# Need to put together a program (magazine/newsletter) for a hockey tourney



## Sybersport (Jun 7, 2005)

Can anyone suggest what program I should use? It is gonna be a basic program with pics and schedules, yada yada.

Not sure where to start.


----------



## a7mc (Dec 30, 2002)

Pages.

iWork may not replace M$ Office, but for programs, flyers, and the like, Pages is a great little program.

A7


----------



## audiodan (Sep 26, 2005)

I suggest Pages as well. Do a Google for Pages templates, if Pages has none you like built in.


----------



## 10macs (Feb 14, 2004)

I put together a 64 page Provincial Hockey program a couple of years ago. I used PageMaker just because I had used it for a long time. Microsoft Publisher would be your best bet if you have it but depending on how fancy you want it you could probably use Word. You can easily put in the pictures and use the table function for your schedules.


----------



## Demosthenes X (Sep 23, 2004)

Or use Pages, which is far better than Word at that damn "fun" stuff.


----------



## Gerbill (Jul 1, 2003)

10macs said:


> I put together a 64 page Provincial Hockey program a couple of years ago. I used PageMaker just because I had used it for a long time. Microsoft Publisher would be your best bet if you have it but depending on how fancy you want it you could probably use Word. You can easily put in the pictures and use the table function for your schedules.

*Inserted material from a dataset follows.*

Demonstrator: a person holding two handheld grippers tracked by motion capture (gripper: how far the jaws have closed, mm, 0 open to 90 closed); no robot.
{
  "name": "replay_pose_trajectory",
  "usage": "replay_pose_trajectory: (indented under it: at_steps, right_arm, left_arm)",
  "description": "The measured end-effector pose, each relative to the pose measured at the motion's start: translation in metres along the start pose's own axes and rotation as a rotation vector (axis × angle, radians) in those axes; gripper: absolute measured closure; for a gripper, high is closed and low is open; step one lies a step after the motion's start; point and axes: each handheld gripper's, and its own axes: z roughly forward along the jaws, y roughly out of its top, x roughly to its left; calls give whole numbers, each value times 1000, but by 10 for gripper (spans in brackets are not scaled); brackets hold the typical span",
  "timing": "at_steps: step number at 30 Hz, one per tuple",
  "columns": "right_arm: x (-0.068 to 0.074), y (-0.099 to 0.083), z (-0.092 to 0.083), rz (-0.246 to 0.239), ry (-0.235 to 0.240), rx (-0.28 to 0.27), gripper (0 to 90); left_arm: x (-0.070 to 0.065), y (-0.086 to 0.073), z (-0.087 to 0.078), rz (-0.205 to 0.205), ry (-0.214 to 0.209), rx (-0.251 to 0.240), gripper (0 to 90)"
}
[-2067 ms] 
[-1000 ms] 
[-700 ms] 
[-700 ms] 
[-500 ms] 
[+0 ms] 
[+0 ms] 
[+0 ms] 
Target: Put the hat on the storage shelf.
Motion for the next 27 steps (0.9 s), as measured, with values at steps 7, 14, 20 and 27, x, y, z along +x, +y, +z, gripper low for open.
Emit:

This is the *Mac* list - MS Publisher has never been available for Mac. 

In any case, MS Publisher is a consumer app, vastly inferior to PageMaker, an old but fully professional app.

I'd go along with those who favour Pages - it's a nice modern little page layout program that doesn't cost an arm and a leg. Even AppleWorks 6 would work - there are tons of templates for it.


----------



## fyrefly (Apr 16, 2005)

The iWork Trial comes with most Macs anyways -- and Pages is part of it. Just load it up and you get 30 days to try it out.


----------



## Pelao (Oct 2, 2003)

Pages will work fine for you.

Have a few samples available from other tournaments to guide your layout, and make a list of contents: then sketch it. In future, you can use the same doc as a template. If you have not used Pages I think you will be surprised how easy it is to use.

When it comes time to print, if you are using a local print shop, you can export it to a number of different formats so I would suggest asking what the printer prefers.

Have fun!


----------



## Sybersport (Jun 7, 2005)

Thanks for the tips everyone - I looked at Pages, and it will work great


----------